Anliegen des Teams ist "Kunst und konkrete Intervention". Schon die erste Intervention zur medizinischen Versorgung der Obdachlosen an der Secession 1993 wirkte nachhaltig. Resultat der Kunst-Initiative war der "Louise"-Bus. Als fahrende Ambulanz betreute er monatlich über 700 Patienten ohne Krankenschein. Finanzierungskonzept, Sponsoren für den Bus, die Übernahme durch die Caritas - kein Weg war der Gruppe zu steinig, um sich durchzusetzen. Die Zusage der Stadträtin für Gesundheit bekam man mit Hilfe eines "Spiegel"-Journalisten: die Spekulation auf schlechtes Medienecho wirkte.

Vieles hat die WochenKlausur durchgezogen: unter anderem ein Café mit Bocciabahn für Ältere in Civitella d'Agliano, legale Aufenthaltsbewilligungen für sieben Ausländer in Graz, ein Bürgerbeteiligungsmodell für kommunalpolitische Entscheidungen in Ottensheim, Interventionen zur Drogenproblematik in Zürich, zur Verbesserung der Schubhaftbedingungen in Salzburg, zur Situation der Erwerbslosen in Kreuzberg in Berlin.

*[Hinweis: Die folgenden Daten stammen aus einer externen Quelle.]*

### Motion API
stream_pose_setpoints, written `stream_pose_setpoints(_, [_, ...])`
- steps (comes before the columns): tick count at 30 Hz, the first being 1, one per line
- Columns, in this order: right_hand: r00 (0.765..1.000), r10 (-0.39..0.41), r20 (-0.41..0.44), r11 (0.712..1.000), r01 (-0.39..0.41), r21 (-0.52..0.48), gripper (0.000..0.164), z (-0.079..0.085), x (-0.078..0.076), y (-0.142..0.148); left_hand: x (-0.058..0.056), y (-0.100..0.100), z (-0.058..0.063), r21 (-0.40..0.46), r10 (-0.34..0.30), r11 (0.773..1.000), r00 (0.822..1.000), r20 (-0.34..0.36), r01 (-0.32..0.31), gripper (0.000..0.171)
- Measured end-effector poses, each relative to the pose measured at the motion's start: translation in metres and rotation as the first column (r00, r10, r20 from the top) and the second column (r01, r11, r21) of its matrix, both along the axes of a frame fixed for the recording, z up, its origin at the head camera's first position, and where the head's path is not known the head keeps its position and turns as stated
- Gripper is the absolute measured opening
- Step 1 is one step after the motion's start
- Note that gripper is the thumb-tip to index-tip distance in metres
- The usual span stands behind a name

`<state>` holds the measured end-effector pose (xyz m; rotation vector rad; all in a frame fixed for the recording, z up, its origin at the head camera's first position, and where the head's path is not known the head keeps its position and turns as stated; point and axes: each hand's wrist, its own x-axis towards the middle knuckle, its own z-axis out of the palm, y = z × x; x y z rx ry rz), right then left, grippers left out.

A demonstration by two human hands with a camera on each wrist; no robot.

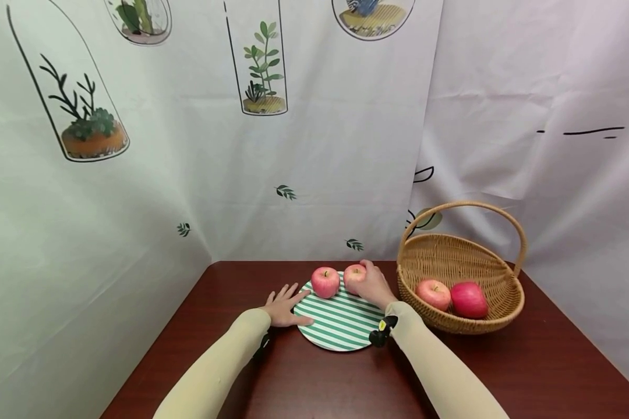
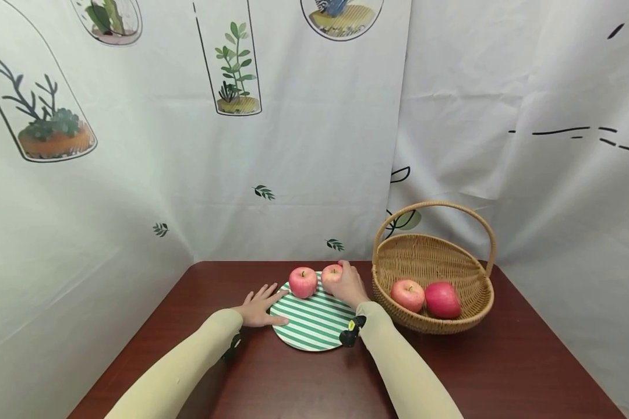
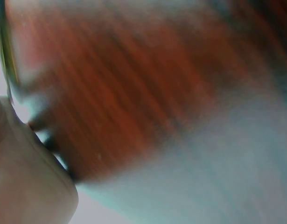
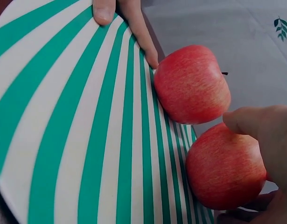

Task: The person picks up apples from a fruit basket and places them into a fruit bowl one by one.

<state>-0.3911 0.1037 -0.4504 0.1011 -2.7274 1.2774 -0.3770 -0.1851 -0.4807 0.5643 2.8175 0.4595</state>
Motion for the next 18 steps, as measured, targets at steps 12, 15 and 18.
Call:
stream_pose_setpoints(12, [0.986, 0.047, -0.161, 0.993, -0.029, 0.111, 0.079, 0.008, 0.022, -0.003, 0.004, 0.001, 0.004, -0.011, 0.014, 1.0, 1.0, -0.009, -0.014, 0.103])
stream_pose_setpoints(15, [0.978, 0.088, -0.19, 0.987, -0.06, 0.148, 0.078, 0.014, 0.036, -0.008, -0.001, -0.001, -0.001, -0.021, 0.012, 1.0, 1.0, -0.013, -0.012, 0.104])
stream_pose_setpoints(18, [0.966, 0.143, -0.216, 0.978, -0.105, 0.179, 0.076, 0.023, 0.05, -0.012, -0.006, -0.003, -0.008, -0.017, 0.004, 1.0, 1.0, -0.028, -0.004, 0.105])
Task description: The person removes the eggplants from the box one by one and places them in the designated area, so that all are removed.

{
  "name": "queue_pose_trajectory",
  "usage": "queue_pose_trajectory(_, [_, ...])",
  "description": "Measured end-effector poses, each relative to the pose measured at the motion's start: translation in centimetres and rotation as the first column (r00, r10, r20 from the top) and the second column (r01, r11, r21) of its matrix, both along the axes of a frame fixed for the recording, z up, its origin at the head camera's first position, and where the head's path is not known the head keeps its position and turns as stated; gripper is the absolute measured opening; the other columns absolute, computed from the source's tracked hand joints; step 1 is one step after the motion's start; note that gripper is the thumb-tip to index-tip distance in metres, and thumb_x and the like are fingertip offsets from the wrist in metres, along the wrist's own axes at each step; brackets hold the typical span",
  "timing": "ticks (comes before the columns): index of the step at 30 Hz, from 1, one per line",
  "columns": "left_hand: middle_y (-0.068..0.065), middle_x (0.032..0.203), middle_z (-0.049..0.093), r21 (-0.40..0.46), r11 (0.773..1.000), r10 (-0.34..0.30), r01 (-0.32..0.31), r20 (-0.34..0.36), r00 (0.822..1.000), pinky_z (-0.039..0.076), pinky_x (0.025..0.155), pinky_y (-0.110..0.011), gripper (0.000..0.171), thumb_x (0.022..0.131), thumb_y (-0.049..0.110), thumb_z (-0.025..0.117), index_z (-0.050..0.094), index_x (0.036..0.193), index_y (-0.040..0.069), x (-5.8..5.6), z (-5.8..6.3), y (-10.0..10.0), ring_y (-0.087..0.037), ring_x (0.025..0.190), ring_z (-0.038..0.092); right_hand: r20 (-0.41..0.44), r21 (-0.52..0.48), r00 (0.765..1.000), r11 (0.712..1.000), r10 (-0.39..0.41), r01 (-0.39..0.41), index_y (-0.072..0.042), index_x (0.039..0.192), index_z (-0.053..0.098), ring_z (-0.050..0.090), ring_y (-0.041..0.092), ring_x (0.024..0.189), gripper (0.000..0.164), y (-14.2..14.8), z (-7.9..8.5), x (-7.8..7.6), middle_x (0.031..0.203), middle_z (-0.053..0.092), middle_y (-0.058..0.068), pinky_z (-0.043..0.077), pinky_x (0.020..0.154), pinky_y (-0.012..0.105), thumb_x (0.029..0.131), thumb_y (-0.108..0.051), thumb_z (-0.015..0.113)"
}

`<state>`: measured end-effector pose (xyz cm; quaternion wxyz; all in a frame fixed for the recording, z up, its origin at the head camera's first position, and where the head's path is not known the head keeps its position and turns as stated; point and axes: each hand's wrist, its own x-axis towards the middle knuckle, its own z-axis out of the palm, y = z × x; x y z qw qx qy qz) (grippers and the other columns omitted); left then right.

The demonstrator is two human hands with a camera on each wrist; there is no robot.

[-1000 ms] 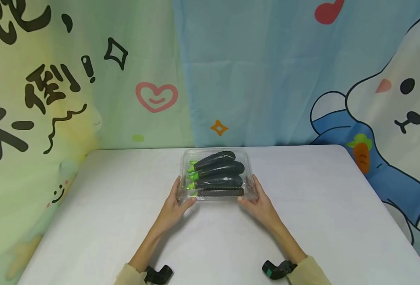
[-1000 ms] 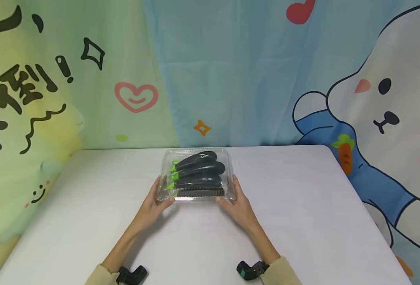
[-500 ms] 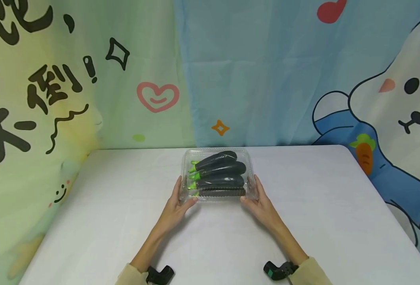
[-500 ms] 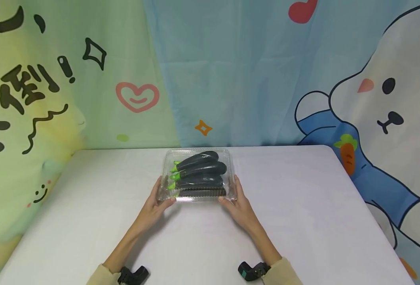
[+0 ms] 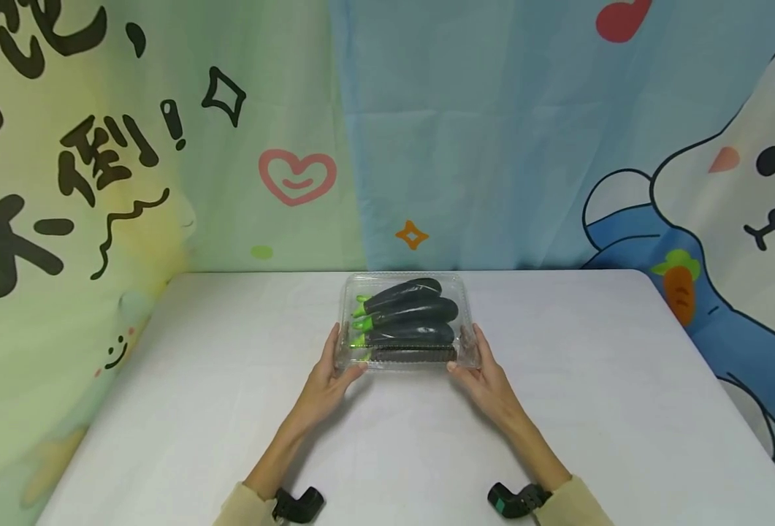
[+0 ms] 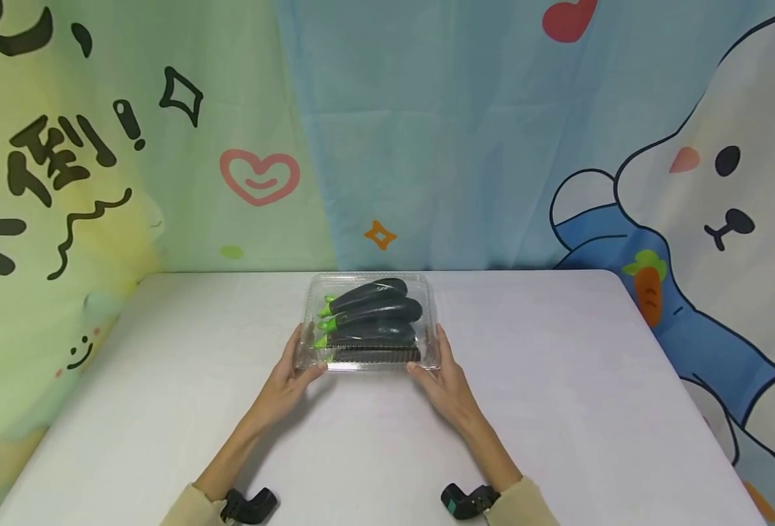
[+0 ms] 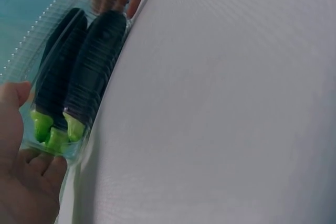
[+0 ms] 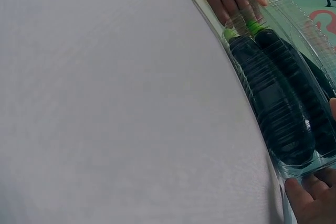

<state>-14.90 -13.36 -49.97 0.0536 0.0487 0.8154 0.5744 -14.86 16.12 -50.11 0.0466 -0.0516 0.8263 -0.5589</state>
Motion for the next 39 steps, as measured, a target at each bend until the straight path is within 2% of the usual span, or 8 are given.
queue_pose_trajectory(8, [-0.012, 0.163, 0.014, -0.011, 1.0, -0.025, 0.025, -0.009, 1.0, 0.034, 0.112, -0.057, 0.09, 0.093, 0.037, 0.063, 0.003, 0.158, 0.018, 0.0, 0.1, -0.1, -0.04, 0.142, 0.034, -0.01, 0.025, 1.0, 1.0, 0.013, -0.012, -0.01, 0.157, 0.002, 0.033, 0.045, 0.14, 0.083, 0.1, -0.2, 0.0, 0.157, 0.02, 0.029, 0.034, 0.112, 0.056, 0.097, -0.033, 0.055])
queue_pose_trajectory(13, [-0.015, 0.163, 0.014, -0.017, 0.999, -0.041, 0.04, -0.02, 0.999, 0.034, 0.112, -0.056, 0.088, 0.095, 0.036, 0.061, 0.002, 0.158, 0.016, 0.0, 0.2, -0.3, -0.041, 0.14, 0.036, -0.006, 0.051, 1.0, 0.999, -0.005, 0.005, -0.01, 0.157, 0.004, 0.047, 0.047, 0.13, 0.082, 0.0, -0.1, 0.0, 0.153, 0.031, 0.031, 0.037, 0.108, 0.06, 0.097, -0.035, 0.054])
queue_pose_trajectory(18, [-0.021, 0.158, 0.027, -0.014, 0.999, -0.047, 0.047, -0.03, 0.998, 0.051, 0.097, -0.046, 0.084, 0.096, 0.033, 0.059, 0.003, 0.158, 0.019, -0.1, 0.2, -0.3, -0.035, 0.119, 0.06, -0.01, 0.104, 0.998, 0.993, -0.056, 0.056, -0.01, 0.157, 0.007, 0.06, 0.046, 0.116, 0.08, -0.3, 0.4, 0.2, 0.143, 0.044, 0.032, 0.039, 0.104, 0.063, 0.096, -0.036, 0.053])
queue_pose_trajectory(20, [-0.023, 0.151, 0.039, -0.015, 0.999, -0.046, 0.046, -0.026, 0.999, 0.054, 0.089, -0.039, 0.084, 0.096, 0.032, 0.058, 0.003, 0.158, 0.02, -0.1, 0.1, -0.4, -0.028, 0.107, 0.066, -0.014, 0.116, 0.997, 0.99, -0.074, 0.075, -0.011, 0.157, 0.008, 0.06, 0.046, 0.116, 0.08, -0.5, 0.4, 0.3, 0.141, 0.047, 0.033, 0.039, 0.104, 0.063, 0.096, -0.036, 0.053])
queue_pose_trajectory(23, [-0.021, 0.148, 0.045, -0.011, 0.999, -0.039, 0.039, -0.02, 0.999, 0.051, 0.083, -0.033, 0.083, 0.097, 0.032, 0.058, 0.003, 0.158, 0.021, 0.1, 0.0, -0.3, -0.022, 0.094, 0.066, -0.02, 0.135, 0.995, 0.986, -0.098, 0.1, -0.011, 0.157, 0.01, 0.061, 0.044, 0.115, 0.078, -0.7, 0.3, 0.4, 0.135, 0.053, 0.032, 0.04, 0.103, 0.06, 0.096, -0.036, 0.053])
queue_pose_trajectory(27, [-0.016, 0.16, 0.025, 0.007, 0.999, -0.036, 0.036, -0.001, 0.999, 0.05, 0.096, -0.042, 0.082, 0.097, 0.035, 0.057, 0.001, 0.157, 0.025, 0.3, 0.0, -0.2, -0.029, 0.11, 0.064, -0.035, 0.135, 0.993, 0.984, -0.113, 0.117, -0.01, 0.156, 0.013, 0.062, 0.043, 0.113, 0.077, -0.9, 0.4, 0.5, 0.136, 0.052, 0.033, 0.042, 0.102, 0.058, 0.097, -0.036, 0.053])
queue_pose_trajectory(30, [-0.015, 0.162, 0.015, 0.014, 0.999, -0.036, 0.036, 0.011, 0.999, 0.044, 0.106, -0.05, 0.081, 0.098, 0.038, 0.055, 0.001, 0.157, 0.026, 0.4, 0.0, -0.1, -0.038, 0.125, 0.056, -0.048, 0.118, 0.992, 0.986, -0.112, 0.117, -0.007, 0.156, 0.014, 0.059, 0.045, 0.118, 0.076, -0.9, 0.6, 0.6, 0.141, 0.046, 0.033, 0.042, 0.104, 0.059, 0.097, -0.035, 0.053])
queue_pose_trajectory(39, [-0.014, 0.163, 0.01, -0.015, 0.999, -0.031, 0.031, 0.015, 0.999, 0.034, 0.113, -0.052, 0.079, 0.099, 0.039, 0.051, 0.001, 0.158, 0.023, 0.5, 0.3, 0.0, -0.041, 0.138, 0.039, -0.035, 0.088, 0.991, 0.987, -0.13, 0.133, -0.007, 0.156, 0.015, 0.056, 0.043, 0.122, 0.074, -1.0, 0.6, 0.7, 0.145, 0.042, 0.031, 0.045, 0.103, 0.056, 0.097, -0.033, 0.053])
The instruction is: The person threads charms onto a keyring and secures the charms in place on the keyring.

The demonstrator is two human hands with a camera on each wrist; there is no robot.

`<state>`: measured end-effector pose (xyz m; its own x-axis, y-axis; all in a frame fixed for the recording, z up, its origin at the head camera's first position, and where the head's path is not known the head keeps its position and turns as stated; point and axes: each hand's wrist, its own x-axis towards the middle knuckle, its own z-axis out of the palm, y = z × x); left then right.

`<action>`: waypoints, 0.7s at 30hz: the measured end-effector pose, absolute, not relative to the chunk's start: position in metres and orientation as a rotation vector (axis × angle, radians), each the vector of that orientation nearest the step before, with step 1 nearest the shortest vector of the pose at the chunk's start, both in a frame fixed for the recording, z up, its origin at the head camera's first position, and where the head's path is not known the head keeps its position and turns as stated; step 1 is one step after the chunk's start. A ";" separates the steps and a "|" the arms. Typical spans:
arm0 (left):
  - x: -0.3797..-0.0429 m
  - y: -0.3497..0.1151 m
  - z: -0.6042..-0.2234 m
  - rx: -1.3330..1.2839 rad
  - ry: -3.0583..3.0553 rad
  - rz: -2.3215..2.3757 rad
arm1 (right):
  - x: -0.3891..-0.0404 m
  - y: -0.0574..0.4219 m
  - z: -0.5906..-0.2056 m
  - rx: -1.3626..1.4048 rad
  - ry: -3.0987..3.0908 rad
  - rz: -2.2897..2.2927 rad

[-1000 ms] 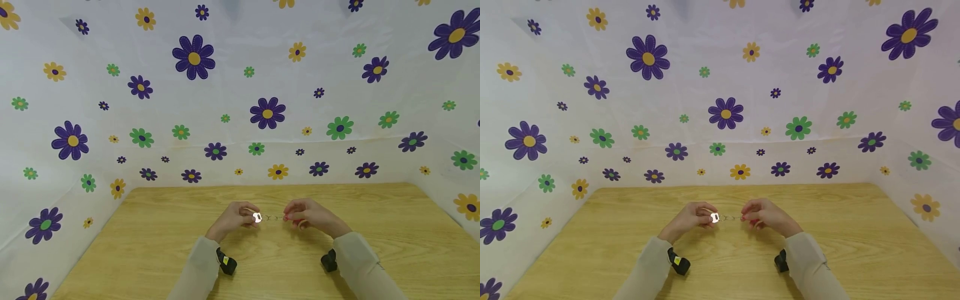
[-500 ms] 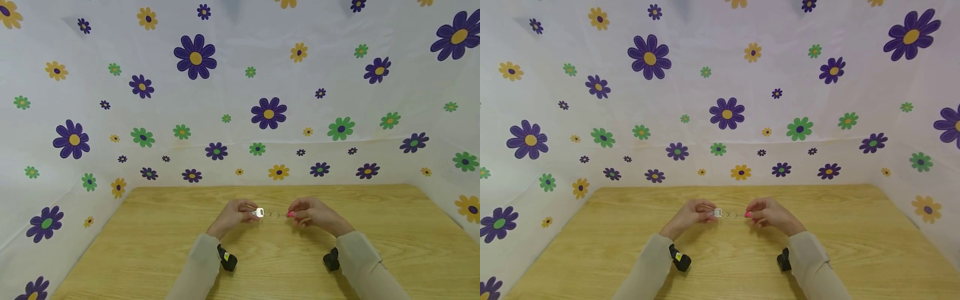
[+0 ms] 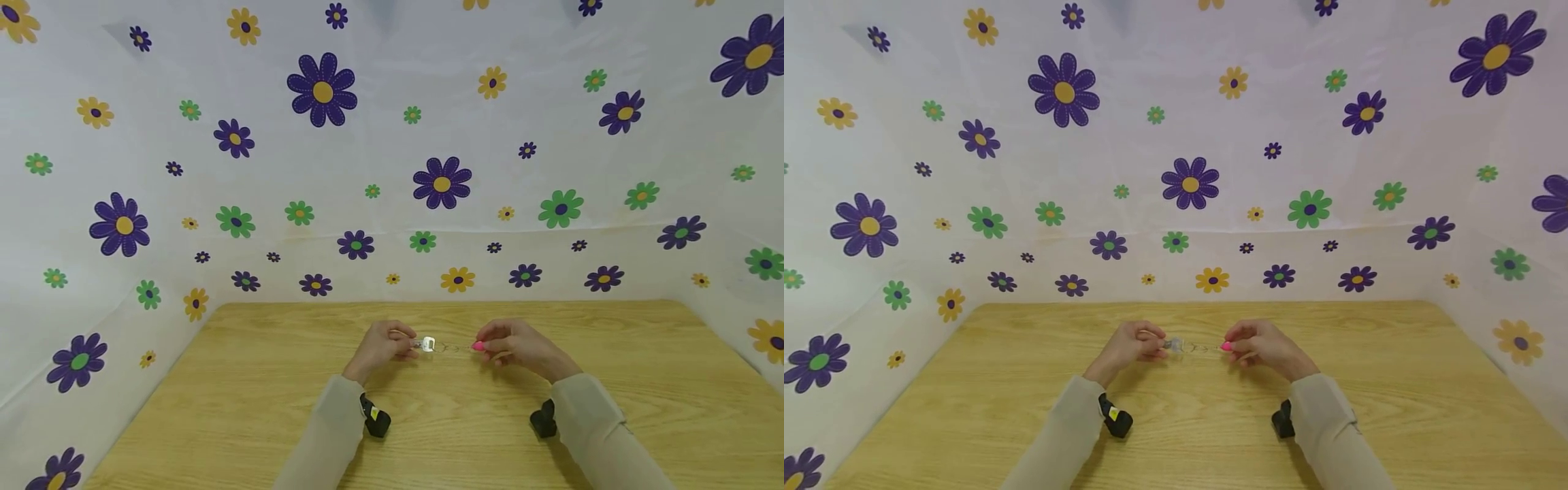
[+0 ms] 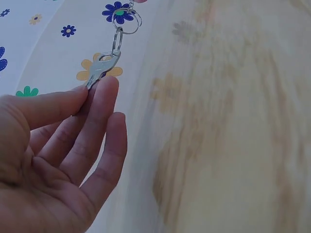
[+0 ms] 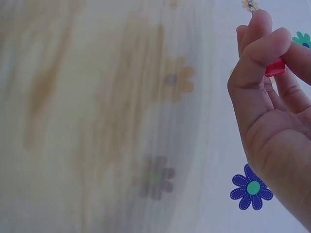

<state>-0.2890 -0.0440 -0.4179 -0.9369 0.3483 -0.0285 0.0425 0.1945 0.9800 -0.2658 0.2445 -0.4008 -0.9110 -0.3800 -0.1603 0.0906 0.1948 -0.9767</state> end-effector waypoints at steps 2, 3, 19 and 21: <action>-0.290 -0.043 -0.418 0.351 2.238 1.815 | -0.266 0.244 -0.401 -0.250 2.122 -1.761; -0.290 -0.043 -0.418 0.334 2.240 1.818 | -0.267 0.244 -0.401 -0.242 2.125 -1.760; -0.291 -0.039 -0.418 0.208 2.296 1.791 | -0.278 0.248 -0.400 -0.179 2.228 -1.698; -0.292 -0.038 -0.419 0.196 2.298 1.791 | -0.279 0.248 -0.399 -0.178 2.235 -1.693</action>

1999 wurde WochenKlausur zur Biennale nach Venedig geladen. Der Balkankrieg schwelte, das Team nutzte die große Öffentlichkeit, um Sponsoren aufzutreiben, durch eine Lotterie im Österreich-Pavillon Geld zu sammeln und so acht Sprachschulen im Kosovo und in Mazedonien zu finanzieren.

Interventions-Boom

"Der Begriff der Intervention wird in der Kunst heute inflationär eingesetzt. Auf Einladung von Kunstinstitutionen entwickeln wir demgegenüber kleine, aber sehr konkrete Vorschläge zur Veränderung gesellschaftspolitischer Defizite und setzen sie um. Wir sehen den Kunstbetrieb als Möglichkeit, längerfristige Verbesserungen des Zusammenlebens zu erzielen. Überall gibt es Probleme, die sich auf konventionellem Weg nicht lösen lassen und als Thema für ein Kunstprojekt herangezogen werden könnten," meint Pascale Jeannée von WochenKlausur. "Theoretisch bestehen keine Unterschiede zwischen einem Künstler, der sein Bestes tut, um ein Bild zu malen, und Künstlern, die ihr Bestes tun, um ein bestimmtes Problem in unserer Gesellschaft zu lösen."